** What the task asks **
Nothing but the lines below, from the first through the line containing "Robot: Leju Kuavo", should be set down, each one exactly and without pictures.

++++

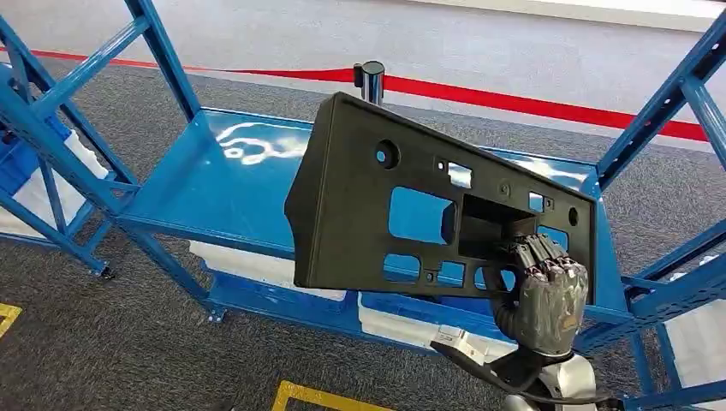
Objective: Take the parts from the cabinet and place them on the table.
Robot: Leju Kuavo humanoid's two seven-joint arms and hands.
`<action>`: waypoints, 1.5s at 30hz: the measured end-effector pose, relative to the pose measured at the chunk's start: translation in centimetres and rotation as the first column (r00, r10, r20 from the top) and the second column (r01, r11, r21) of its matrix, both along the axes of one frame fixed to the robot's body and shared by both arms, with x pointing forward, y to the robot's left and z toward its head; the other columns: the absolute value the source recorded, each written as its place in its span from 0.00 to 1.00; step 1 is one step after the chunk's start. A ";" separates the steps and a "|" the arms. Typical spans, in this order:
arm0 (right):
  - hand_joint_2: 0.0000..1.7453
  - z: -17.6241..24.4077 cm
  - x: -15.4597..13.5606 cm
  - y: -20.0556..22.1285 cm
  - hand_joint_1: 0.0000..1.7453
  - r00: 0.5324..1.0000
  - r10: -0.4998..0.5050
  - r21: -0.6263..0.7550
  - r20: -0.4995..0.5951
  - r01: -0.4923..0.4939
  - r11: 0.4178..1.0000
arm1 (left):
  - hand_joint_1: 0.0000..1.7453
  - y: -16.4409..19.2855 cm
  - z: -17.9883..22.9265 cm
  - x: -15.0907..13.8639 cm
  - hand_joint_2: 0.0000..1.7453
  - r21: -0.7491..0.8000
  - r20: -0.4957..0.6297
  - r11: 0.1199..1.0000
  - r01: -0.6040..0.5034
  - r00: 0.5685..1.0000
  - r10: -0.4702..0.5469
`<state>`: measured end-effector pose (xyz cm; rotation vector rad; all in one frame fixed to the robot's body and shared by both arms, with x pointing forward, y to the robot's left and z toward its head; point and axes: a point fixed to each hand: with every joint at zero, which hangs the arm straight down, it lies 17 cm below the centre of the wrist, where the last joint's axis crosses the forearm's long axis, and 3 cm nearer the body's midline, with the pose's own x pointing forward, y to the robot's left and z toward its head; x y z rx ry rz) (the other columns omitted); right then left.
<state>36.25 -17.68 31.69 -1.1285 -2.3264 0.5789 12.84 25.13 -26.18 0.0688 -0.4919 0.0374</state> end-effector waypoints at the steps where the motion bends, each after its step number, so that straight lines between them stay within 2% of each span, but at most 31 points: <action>1: 1.00 0.4 -0.3 -0.2 0.77 1.000 0.002 0.005 0.016 -0.002 1.000 | 0.00 0.1 0.0 0.0 1.00 0.000 -0.004 1.000 -0.006 1.000 0.006; 12: 1.00 2.6 -3.4 -3.2 0.77 0.995 0.018 0.090 0.099 -0.027 0.996 | 0.00 0.6 -0.3 -0.8 1.00 0.013 -0.030 0.999 -0.044 0.999 0.044; 19: 1.00 4.0 -5.1 -5.1 0.77 0.987 -0.006 0.135 0.160 -0.016 0.991 | 0.00 0.6 -0.3 -0.7 1.00 0.012 -0.030 0.999 -0.052 0.998 0.052; 45: 1.00 4.1 -5.3 -6.3 0.77 0.987 -0.041 0.182 0.157 0.012 0.983 | 0.00 0.9 -0.3 -0.8 1.00 0.020 -0.034 0.997 -0.069 0.997 0.070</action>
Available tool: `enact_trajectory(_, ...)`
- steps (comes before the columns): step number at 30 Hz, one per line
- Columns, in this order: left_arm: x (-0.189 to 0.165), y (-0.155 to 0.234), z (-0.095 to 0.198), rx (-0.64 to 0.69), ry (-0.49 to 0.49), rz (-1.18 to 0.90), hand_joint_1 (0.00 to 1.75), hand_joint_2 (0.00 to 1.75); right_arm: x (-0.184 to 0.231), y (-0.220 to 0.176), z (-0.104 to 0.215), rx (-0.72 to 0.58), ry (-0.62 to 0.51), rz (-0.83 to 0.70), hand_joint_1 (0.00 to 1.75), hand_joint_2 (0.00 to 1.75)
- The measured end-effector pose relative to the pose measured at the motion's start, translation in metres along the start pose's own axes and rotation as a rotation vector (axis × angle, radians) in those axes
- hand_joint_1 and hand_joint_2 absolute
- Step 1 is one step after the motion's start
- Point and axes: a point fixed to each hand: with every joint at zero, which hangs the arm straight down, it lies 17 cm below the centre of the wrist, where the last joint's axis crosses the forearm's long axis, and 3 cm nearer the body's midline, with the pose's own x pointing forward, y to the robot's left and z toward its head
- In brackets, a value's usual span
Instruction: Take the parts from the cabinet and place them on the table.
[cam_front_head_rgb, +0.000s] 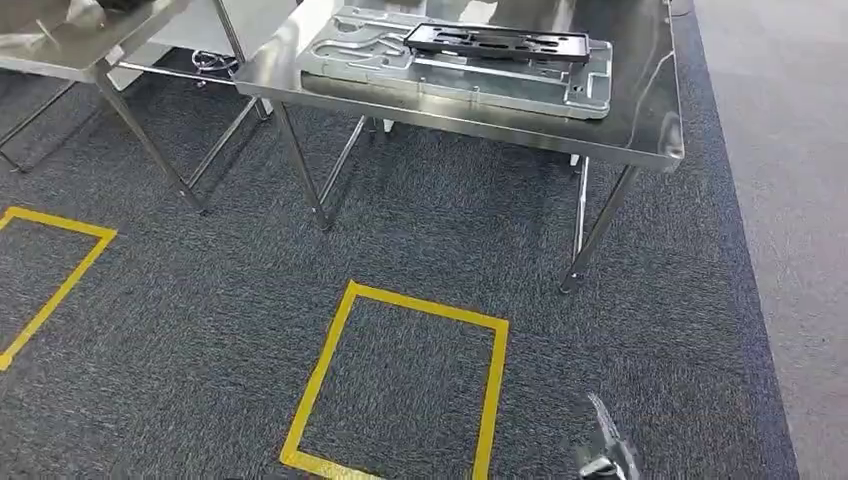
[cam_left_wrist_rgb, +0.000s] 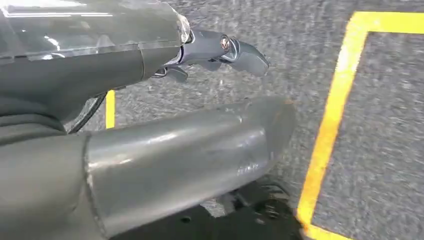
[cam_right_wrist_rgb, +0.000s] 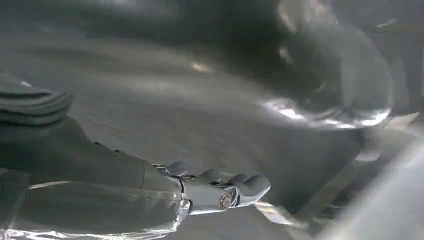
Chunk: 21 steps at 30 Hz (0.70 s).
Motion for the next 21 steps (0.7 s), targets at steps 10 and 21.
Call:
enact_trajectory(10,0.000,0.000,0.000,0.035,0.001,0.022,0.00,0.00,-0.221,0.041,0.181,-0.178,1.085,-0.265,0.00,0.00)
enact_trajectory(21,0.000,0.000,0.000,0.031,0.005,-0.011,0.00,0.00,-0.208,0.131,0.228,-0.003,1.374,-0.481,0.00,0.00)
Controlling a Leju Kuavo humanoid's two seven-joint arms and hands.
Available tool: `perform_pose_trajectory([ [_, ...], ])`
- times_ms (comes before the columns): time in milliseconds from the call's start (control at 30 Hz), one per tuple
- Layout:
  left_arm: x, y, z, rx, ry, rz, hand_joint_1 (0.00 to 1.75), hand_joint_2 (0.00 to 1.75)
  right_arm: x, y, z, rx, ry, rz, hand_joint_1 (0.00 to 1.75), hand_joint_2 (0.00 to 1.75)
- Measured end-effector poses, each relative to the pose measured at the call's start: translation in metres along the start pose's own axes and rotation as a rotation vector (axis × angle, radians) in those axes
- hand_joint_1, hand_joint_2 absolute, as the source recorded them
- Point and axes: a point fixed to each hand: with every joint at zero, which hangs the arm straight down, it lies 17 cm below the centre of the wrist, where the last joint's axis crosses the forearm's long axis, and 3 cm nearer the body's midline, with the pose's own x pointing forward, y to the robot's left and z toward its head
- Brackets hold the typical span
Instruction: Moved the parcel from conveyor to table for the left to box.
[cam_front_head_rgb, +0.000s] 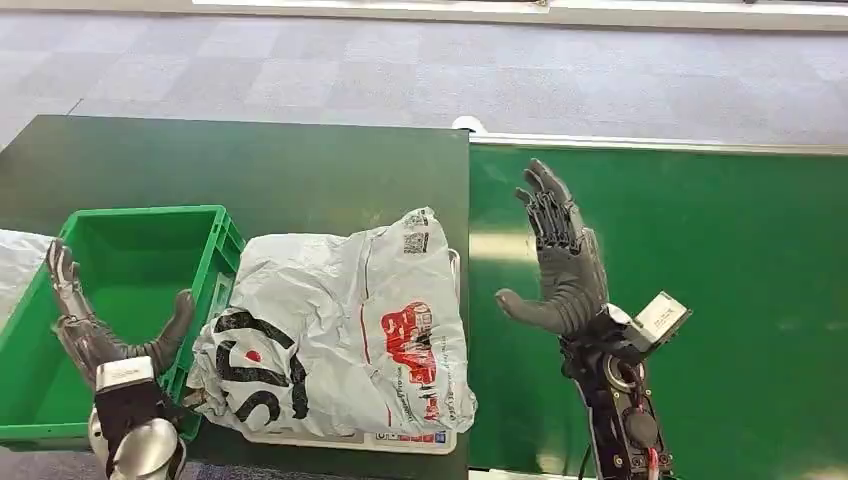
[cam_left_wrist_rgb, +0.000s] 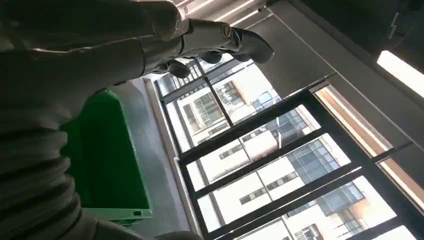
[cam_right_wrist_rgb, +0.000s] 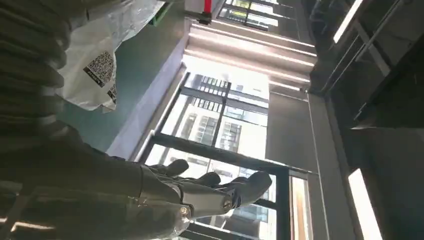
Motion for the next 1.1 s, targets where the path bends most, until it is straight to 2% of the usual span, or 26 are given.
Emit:
perform_pose_trajectory([
  [133,0.004,-0.002,-0.004,-0.021,-0.049,-0.066,0.0,1.75,0.003,-0.003,0.003,-0.023,-0.008,-0.008,0.0,1.75],
  [367,-0.002,0.003,-0.006,0.01,-0.012,-0.03,0.0,1.75,0.012,-0.01,0.006,-0.071,-0.037,-0.023,0.0,1.75],
  [467,-0.013,0.004,-0.007,0.028,0.096,0.193,0.0,1.75,0.015,-0.017,0.007,-0.109,-0.048,-0.033,0.0,1.75],
  [533,-0.011,0.004,-0.011,0.035,0.123,0.318,0.0,1.75,0.015,-0.022,0.008,-0.13,-0.05,-0.031,0.0,1.75],
  [967,0.004,0.01,-0.021,0.045,0.09,0.384,0.0,1.75,0.016,-0.031,0.009,-0.168,-0.051,-0.027,0.0,1.75],
  [1033,0.01,0.006,-0.021,0.014,0.096,0.493,0.0,1.75,0.015,-0.035,0.01,-0.187,-0.045,-0.013,0.0,1.75],
  [1100,0.027,0.001,-0.024,-0.044,0.073,0.707,0.0,1.75,0.012,-0.042,0.012,-0.226,-0.034,0.005,0.0,1.75],
])
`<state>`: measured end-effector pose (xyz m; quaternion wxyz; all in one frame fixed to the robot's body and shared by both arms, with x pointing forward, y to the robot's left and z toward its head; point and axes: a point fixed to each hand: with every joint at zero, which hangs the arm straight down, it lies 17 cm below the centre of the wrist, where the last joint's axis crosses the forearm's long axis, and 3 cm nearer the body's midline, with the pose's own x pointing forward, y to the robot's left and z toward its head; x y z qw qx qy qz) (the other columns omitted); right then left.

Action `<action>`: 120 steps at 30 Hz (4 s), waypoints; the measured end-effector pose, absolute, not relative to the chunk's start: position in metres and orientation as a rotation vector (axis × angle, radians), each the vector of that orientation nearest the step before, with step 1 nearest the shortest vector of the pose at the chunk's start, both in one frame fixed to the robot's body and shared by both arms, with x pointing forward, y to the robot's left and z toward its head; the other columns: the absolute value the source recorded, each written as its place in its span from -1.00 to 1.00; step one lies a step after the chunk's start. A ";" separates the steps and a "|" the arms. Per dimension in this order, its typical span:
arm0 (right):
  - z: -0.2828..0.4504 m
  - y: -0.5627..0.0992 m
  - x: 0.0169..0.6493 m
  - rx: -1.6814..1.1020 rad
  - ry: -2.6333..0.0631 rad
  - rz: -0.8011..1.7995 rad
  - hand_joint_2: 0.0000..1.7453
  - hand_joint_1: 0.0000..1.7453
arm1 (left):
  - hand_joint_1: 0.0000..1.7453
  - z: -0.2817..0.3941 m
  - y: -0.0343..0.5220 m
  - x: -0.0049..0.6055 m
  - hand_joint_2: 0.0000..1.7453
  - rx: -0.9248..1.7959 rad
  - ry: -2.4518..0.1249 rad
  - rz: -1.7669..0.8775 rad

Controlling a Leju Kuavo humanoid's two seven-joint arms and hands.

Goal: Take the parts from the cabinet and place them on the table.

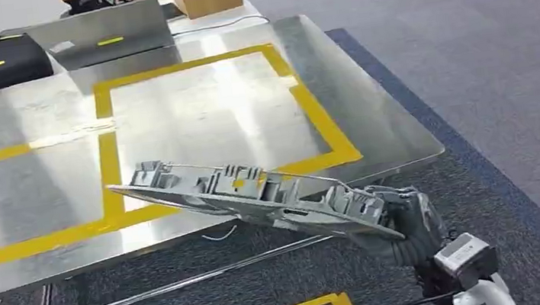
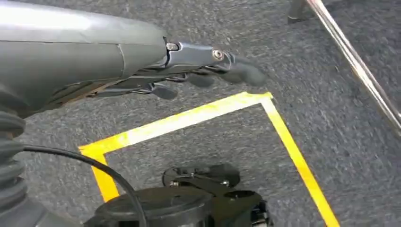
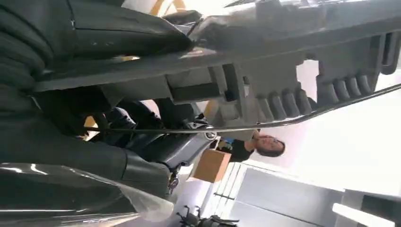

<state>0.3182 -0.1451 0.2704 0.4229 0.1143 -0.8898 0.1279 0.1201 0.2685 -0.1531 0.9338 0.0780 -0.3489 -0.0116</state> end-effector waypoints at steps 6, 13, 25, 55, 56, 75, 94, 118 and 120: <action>0.275 -0.143 0.319 0.277 -2.250 0.346 1.00 1.00 | -1.00 -0.152 0.269 0.124 1.00 0.161 -0.724 -0.037; 0.278 -0.141 0.319 0.272 -2.265 0.369 1.00 1.00 | -1.00 -0.151 0.271 0.125 1.00 0.169 -0.727 -0.051; 0.299 -0.111 0.338 0.156 -2.323 0.564 1.00 1.00 | -1.00 -0.150 0.266 0.137 1.00 0.168 -0.751 -0.138; 0.167 -0.037 0.496 -0.385 -1.743 1.521 1.00 1.00 | -1.00 -0.179 0.270 0.157 1.00 0.117 -0.751 -0.270; 0.165 -0.037 0.501 -0.406 -1.724 1.537 1.00 1.00 | -1.00 -0.179 0.270 0.157 1.00 0.112 -0.749 -0.270; 0.153 -0.049 0.553 -0.584 -1.513 1.594 1.00 1.00 | -1.00 -0.187 0.274 0.145 1.00 0.094 -0.691 -0.260; 0.135 -0.039 0.550 -0.609 -1.498 1.627 -1.00 -1.00 | -1.00 -0.185 0.271 0.136 -1.00 0.131 -0.679 -0.305; 0.120 -0.024 0.527 -0.564 -1.587 1.624 -1.00 -1.00 | -1.00 -0.181 0.278 0.135 -1.00 0.180 -0.688 -0.326; 0.120 -0.024 0.527 -0.563 -1.588 1.624 -1.00 -1.00 | -1.00 -0.181 0.279 0.135 -1.00 0.182 -0.688 -0.324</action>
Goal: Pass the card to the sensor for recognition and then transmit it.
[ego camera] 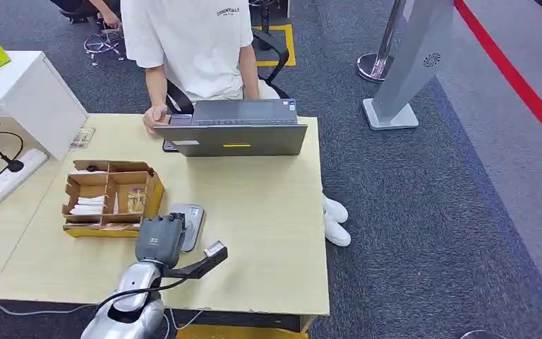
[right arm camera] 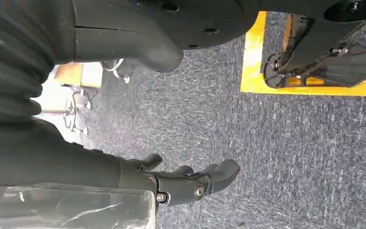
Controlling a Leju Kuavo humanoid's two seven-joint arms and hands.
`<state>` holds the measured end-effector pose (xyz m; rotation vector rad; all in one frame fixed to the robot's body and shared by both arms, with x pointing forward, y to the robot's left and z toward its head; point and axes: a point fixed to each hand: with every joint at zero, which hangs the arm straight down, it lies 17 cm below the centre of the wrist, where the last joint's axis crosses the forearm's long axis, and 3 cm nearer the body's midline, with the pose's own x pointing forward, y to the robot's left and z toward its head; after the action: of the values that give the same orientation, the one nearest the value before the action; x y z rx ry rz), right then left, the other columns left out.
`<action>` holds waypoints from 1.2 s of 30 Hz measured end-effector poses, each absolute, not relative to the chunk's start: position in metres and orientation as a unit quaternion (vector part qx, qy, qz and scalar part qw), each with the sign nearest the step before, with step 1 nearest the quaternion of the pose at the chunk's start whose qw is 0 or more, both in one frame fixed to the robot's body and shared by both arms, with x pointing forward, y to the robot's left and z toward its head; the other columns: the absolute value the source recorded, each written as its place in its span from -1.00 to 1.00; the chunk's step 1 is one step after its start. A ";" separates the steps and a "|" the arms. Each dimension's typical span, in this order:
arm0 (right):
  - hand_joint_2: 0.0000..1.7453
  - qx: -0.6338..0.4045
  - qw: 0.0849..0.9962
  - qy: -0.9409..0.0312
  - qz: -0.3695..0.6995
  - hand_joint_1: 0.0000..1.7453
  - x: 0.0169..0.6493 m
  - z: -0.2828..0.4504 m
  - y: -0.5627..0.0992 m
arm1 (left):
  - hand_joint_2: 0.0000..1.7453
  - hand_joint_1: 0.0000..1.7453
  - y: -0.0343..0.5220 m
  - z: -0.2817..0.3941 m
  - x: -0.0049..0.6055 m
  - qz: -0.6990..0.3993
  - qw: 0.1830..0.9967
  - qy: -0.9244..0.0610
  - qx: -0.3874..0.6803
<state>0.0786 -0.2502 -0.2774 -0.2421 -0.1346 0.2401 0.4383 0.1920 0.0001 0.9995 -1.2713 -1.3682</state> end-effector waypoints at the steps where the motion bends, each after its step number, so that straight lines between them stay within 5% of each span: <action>1: 1.00 -0.120 0.983 -0.067 0.118 -1.00 0.079 -0.277 -0.250 | 1.00 1.00 0.192 -0.002 0.438 -0.564 0.492 -0.521 0.409; 10: 1.00 -0.122 0.983 -0.067 0.117 -1.00 0.079 -0.277 -0.250 | 1.00 1.00 0.184 0.056 0.451 -0.498 0.429 -0.595 0.462; 17: 1.00 -0.125 0.980 -0.071 0.138 -1.00 0.081 -0.277 -0.250 | 1.00 1.00 0.214 0.204 0.483 -0.384 0.317 -0.681 0.536; 36: 1.00 -0.123 0.975 -0.073 0.172 -1.00 0.083 -0.277 -0.248 | 1.00 1.00 0.306 0.416 0.554 -0.315 0.181 -0.635 0.682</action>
<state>0.0828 -0.2481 -0.2766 -0.2485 -0.1468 0.3471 0.5538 0.3064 0.4162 1.9247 -1.7938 -0.8893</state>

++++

** Solution to this task **
Objective: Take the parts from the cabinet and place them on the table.
Robot: Leju Kuavo humanoid's two seven-joint arms and hands.

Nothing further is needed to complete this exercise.